The task:
Every word of the data must be reproduced in your reply exactly.

Data provided:
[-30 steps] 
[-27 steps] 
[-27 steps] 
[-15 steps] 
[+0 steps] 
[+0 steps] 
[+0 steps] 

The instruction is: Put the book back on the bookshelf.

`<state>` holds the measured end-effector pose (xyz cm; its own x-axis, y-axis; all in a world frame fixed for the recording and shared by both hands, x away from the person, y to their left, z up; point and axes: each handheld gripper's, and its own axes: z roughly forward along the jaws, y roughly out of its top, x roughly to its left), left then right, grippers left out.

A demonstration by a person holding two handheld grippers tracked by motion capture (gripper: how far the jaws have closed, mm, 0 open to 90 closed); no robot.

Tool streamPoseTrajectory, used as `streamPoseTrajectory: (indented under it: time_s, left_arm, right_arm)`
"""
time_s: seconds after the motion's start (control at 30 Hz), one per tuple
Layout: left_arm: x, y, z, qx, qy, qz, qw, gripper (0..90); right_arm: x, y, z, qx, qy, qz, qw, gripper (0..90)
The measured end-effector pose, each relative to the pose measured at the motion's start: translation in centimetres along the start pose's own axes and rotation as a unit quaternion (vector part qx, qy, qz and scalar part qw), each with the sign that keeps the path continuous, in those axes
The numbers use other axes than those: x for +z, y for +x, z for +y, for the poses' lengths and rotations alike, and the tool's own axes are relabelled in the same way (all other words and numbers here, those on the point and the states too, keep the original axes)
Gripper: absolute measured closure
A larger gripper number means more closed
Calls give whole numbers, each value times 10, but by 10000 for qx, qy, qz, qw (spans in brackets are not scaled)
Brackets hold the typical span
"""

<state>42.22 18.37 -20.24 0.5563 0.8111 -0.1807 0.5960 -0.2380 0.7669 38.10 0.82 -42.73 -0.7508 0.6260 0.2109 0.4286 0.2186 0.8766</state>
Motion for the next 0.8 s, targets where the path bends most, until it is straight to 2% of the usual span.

Response:
[-30 steps] 
[-27 steps] 
[-27 steps] 
[-15 steps] 
[+0 steps] 
[+0 steps] 
[+0 steps] 

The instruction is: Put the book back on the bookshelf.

`<state>` holds the measured end-effector pose (xyz cm; its own x-axis, y-axis; all in a world frame fixed for the recording and shared by both hands, x away from the person, y to their left, z up; point and axes: each handheld gripper's, and its own axes: z roughly forward along the jaws, y roughly out of its top, x roughly to its left), left then right, grippers left out.

A demonstration by a person holding two handheld grippers tracked by motion capture (gripper: how far the jaws have closed, mm, 0 open to 90 closed); no robot.

Tool streamPoseTrajectory, used as `streamPoseTrajectory: (indented under it: time_s, left_arm, right_arm)`
"""
time_s: seconds after the motion's start (control at 30 Hz), one per tuple
Layout: left_arm: x, y, z, qx, qy, qz, qw, gripper (0..90); right_arm: x, y, z, qx, qy, qz, qw, gripper (0..90)
The measured end-effector pose, each relative to the pose measured at the motion's start: translation in centimetres along the start pose's own axes and rotation as a unit quaternion (vector part qx, qy, qz and scalar part qw), each with the sign that keeps the path continuous, in those axes
The numbers use other axes than those: x for +z, y for +x, z for +y, for the poses' lengths and rotations alike, and the tool's own axes are relabelled in the same way (all other words and numbers here, those on the point and the states too, keep the original axes)
Gripper: absolute measured closure
A larger gripper number means more closed
Calls give whole numbers, each value times 10, but by 10000 for qx, qy, qz, qw (spans in brackets are not scaled)
Brackets hold the typical span
"""

<state>42.22 18.37 -20.24 0.5563 0.8111 -0.1807 0.5960 -0.2380 0.7669 38.10 0.82 -42.73 -0.7508 0.6260 0.2109 0.4286 0.2186 0.8766</state>
Motion for the next 0.8 s, targets where the path bends most, until it is straight to 2% of the usual span.

The requested output has been produced.